→ REQUIRED WORK
Could you retype the lines below, starting at the line holding "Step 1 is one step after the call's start" and stopping at the line holding "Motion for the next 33", inclusive? Copy them exactly and drop the images.

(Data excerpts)

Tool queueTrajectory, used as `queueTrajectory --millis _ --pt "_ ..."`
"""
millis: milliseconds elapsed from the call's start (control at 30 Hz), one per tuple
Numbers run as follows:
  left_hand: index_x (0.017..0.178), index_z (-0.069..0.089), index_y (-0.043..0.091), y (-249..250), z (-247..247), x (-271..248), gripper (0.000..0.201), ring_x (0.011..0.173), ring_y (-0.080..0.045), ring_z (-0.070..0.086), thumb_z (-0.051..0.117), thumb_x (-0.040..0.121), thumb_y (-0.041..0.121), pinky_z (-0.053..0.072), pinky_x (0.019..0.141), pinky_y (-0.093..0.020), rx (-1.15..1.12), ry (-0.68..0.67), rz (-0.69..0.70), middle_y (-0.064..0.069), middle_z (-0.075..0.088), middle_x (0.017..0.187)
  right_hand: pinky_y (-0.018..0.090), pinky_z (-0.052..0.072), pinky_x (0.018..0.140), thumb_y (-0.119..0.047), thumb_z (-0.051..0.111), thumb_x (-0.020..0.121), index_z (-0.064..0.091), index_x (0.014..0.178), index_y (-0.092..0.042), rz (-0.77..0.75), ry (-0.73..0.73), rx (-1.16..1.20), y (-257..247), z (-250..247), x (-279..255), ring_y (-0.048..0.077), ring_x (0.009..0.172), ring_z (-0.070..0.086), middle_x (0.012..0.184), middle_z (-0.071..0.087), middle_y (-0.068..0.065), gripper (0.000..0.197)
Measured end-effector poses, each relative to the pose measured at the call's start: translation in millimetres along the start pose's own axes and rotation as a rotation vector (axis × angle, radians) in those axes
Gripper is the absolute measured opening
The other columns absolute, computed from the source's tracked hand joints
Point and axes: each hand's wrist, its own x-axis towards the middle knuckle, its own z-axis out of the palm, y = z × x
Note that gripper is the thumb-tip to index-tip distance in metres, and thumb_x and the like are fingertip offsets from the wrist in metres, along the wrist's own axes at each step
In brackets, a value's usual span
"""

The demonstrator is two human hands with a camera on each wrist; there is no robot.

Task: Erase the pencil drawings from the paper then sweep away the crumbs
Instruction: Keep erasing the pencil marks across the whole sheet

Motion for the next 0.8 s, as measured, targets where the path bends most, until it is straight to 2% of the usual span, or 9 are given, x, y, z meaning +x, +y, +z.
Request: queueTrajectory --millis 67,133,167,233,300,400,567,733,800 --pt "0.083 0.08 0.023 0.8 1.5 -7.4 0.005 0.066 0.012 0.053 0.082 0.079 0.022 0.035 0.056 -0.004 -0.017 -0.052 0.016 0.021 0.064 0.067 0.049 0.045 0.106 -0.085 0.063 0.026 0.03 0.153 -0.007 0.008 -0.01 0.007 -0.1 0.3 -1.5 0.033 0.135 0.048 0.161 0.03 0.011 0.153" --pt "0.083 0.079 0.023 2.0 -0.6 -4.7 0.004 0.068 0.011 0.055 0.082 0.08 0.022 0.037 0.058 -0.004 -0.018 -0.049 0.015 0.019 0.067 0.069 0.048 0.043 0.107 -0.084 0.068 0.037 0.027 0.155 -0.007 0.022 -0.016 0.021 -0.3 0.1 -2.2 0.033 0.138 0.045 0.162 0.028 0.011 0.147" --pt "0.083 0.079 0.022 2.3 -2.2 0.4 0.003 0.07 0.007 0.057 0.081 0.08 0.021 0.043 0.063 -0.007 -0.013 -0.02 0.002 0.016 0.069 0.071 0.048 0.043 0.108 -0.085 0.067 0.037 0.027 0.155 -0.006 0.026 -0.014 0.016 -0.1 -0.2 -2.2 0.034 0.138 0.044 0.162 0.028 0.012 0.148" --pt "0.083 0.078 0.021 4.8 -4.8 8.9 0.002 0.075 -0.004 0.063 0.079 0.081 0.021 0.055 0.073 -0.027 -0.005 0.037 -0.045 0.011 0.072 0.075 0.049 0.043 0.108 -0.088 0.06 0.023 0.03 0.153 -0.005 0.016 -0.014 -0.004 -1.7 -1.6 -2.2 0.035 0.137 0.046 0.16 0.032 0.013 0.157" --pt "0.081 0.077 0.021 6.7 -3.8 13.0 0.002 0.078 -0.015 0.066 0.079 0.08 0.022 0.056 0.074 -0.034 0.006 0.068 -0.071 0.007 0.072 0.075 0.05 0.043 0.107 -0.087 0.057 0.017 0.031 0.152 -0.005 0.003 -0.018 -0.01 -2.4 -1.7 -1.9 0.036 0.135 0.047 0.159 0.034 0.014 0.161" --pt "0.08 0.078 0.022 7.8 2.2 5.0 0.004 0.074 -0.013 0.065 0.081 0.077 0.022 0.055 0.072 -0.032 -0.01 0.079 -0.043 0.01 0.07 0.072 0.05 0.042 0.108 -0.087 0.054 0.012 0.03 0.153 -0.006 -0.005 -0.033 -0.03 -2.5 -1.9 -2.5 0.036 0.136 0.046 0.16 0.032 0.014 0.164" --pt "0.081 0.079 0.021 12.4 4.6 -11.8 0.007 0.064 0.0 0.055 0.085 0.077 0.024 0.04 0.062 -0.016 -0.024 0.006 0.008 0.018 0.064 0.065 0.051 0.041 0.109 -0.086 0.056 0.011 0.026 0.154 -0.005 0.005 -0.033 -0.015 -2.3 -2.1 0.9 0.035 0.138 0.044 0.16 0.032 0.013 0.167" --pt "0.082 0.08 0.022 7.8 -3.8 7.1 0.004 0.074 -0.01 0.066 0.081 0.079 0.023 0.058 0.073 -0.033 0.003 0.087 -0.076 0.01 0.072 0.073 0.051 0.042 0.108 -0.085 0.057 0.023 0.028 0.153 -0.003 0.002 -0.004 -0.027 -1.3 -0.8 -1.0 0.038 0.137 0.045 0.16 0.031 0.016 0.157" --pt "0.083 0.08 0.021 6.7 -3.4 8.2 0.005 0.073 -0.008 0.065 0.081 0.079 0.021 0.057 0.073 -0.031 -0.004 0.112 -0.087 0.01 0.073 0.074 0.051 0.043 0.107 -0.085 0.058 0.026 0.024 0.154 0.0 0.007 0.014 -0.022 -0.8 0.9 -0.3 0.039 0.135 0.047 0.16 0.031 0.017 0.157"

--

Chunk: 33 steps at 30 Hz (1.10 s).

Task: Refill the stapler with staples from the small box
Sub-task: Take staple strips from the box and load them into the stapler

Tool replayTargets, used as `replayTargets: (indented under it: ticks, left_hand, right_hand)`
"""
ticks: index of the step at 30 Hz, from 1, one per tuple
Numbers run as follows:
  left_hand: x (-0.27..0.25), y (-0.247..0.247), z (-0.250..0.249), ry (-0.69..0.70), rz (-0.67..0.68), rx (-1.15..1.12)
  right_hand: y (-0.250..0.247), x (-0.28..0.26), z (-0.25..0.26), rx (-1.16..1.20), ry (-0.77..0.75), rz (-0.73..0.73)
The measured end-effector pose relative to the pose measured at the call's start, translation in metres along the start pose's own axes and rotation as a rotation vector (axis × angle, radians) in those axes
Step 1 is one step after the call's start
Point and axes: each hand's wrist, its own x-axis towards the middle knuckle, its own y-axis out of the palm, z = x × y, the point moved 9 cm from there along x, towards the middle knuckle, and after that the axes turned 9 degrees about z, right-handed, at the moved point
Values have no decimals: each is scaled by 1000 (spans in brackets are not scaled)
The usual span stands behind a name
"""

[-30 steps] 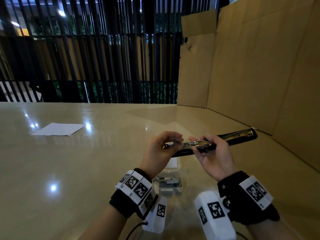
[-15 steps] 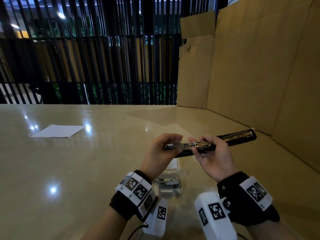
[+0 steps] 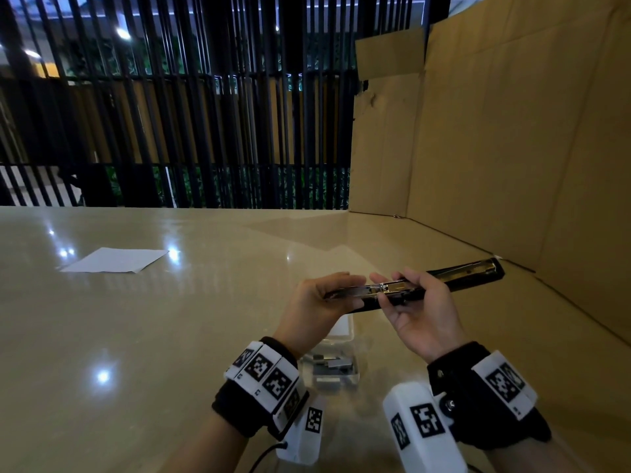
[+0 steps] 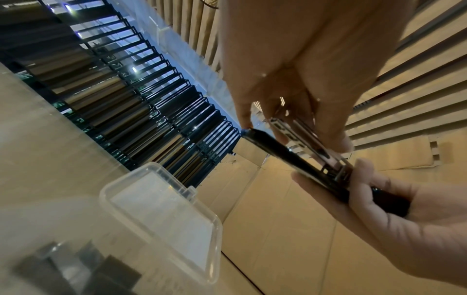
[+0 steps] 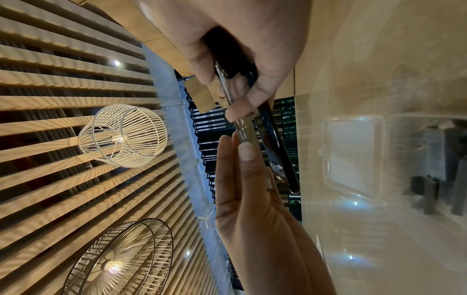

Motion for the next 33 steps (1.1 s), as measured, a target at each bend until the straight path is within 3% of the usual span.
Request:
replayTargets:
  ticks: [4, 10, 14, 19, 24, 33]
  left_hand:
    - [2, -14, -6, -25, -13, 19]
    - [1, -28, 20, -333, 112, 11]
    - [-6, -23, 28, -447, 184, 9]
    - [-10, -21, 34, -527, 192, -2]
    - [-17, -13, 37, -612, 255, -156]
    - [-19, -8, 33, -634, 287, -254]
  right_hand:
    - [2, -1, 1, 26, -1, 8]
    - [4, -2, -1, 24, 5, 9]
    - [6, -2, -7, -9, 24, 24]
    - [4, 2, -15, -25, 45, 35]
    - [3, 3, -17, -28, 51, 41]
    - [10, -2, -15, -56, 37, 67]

→ ANSWER BELOW
Step 1 is one step after the call's start
Point and axes: each hand's wrist, its own x-axis towards the middle knuckle, its own y-axis out of the palm, z = x × y, the point moved 9 cm from there along x, towards the middle knuckle, and after that the axes turned 9 degrees about z, right-handed, at the moved point
Values have no decimals: each is scaled by 1000 (spans in brackets are not scaled)
The usual span stands behind a name
"""

[-30 steps] 
[-15 steps] 
[+0 steps] 
[+0 steps] 
[+0 steps] 

Motion for the next 33 steps (1.1 s), as measured, a target at each bend until the straight path is within 3% of the usual span.

This finishes the answer to the exercise.